# Task requirements:
Every line containing the string "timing" should be returned from the records.

# Provided material:
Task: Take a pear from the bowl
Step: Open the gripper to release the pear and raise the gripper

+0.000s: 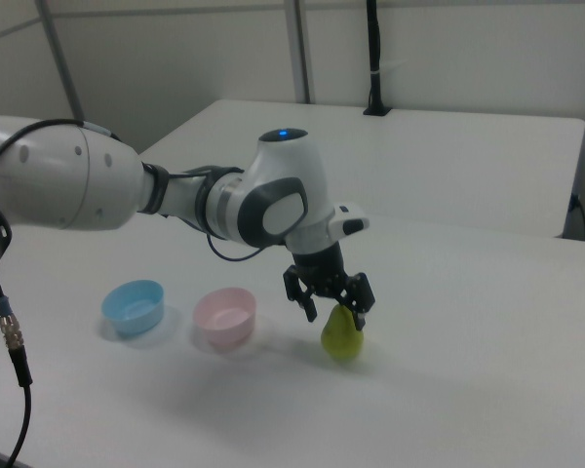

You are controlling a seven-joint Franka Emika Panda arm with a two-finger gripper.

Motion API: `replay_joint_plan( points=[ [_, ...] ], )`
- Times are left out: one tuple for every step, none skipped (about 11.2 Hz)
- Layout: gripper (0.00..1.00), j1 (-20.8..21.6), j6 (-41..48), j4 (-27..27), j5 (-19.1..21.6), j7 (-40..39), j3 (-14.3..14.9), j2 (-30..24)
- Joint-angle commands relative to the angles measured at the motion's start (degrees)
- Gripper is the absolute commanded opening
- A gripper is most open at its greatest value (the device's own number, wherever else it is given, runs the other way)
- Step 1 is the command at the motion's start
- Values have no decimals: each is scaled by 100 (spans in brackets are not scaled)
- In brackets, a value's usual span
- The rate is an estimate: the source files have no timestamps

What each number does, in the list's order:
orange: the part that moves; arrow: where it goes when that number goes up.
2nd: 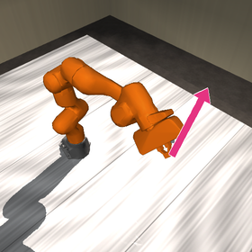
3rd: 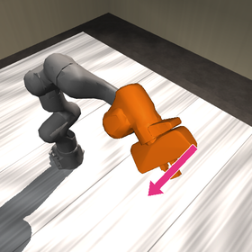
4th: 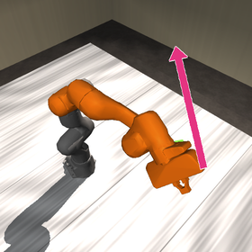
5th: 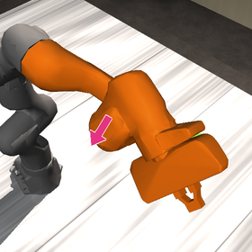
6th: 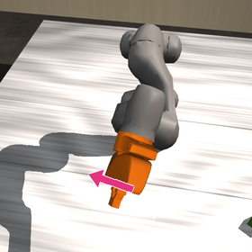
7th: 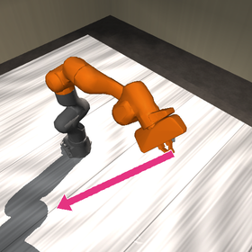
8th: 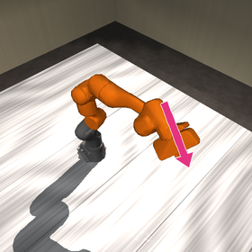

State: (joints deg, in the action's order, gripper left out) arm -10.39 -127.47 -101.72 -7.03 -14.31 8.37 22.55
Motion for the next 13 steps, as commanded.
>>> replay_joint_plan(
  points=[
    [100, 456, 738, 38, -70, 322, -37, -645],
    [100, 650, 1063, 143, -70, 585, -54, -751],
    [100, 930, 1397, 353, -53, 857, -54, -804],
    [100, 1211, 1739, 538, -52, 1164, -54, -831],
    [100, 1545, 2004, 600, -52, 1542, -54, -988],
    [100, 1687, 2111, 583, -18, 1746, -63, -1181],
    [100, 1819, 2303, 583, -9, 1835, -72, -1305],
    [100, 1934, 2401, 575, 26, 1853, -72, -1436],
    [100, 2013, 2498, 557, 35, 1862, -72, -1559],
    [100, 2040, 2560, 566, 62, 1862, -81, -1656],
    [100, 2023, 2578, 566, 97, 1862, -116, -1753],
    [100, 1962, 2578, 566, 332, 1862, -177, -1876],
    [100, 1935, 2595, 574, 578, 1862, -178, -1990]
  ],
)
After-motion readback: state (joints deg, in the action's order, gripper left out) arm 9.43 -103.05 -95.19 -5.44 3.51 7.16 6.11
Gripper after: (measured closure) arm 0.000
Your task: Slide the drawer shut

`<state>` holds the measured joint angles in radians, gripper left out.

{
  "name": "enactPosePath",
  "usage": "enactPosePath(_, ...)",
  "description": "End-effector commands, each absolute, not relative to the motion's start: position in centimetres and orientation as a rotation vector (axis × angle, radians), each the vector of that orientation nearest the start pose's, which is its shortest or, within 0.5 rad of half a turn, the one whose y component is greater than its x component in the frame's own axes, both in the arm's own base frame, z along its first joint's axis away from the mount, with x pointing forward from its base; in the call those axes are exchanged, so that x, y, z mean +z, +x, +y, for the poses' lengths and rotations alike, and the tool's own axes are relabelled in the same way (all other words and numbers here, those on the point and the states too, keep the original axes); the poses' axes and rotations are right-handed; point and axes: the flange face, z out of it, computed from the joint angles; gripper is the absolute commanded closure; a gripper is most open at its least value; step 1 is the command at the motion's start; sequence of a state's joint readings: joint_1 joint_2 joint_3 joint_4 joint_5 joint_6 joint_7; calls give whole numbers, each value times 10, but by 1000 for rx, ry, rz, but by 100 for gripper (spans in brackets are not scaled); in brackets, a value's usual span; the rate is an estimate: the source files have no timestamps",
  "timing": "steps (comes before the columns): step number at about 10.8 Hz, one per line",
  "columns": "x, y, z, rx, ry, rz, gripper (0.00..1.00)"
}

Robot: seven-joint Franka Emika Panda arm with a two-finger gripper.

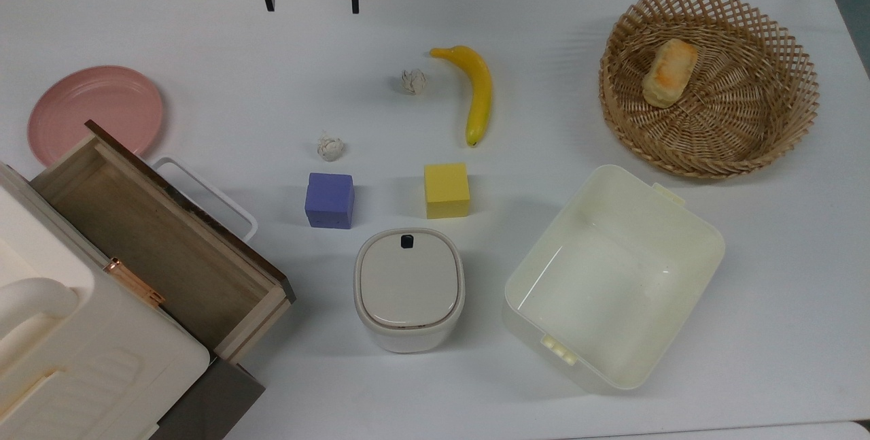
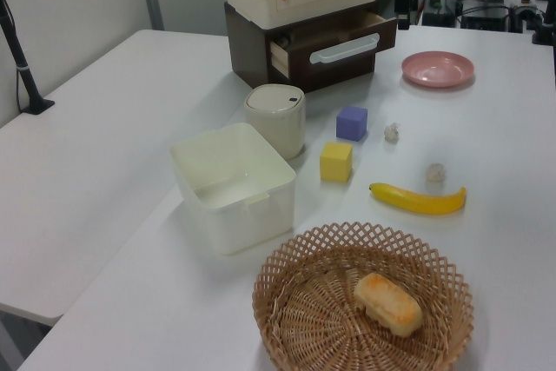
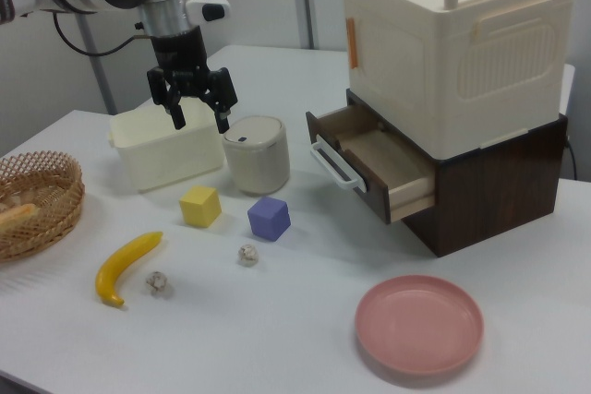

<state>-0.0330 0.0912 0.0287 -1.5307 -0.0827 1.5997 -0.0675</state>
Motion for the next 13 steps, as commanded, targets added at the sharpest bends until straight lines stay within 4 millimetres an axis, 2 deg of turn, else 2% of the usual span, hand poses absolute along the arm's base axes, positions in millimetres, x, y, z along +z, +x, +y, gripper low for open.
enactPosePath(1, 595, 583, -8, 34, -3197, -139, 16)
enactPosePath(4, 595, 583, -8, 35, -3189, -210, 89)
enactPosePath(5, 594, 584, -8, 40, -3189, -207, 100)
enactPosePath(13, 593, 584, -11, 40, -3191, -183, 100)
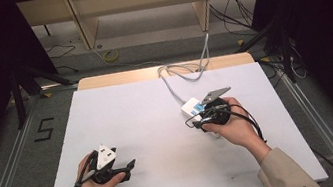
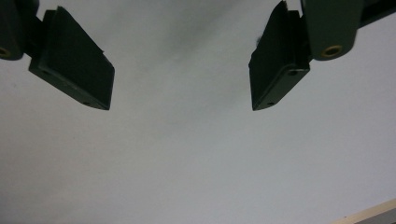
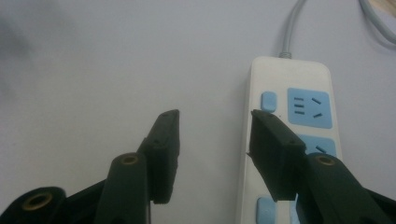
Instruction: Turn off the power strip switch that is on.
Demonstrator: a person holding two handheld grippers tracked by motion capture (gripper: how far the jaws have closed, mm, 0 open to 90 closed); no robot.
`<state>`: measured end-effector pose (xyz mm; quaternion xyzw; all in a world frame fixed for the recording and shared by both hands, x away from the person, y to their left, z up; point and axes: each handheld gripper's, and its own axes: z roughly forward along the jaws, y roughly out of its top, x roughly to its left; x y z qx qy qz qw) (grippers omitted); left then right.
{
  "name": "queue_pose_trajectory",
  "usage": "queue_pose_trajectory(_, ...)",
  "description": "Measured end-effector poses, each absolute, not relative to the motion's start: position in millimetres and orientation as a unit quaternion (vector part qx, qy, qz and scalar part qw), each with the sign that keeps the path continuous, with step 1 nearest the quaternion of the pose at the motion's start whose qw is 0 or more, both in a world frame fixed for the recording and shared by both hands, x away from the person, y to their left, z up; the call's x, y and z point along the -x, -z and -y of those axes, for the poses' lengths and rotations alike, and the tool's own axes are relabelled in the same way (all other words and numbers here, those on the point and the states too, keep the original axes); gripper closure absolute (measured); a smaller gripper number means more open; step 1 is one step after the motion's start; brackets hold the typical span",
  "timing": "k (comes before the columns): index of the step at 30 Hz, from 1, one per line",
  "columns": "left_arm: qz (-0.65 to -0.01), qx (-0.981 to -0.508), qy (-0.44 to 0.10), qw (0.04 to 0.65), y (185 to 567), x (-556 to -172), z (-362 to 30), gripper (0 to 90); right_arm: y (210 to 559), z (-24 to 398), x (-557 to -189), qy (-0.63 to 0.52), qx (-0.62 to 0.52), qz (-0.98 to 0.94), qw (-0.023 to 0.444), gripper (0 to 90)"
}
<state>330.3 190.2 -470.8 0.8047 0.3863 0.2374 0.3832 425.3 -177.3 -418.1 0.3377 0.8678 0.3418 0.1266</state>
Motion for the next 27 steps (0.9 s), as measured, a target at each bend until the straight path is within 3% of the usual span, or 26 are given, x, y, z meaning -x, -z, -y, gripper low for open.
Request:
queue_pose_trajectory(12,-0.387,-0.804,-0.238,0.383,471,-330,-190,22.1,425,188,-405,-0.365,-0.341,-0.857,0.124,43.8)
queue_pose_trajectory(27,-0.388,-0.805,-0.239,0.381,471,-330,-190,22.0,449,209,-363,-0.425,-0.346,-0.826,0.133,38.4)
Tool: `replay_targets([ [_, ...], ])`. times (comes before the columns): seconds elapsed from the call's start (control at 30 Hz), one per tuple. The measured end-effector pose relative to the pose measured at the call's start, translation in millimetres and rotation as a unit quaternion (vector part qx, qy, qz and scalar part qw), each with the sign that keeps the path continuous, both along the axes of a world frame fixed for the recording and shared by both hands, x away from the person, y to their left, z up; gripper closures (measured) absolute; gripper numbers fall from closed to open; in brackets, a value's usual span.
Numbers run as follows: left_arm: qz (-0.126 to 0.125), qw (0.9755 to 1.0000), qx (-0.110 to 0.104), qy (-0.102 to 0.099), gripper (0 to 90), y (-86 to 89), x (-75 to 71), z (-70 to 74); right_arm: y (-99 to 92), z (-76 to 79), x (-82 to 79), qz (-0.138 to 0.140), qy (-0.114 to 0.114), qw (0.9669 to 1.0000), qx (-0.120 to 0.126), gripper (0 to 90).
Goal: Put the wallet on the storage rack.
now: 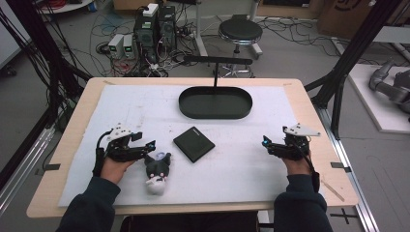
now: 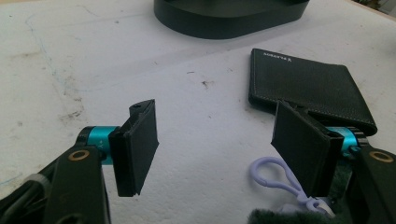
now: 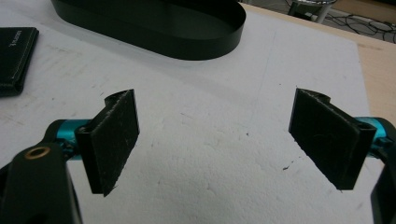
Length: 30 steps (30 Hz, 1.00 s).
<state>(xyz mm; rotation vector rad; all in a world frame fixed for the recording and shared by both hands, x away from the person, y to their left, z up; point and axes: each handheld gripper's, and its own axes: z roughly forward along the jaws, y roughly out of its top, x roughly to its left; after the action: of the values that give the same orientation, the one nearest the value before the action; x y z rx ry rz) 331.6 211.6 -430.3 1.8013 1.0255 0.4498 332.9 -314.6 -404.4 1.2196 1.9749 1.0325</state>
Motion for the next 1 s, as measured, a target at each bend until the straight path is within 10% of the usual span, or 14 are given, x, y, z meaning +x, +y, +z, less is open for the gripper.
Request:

# Solution:
  "timing": "steps (comes before the columns): step number at about 10.8 Hz, one per line",
  "timing": "k (comes before the columns): index of the step at 30 Hz, from 1, one per line",

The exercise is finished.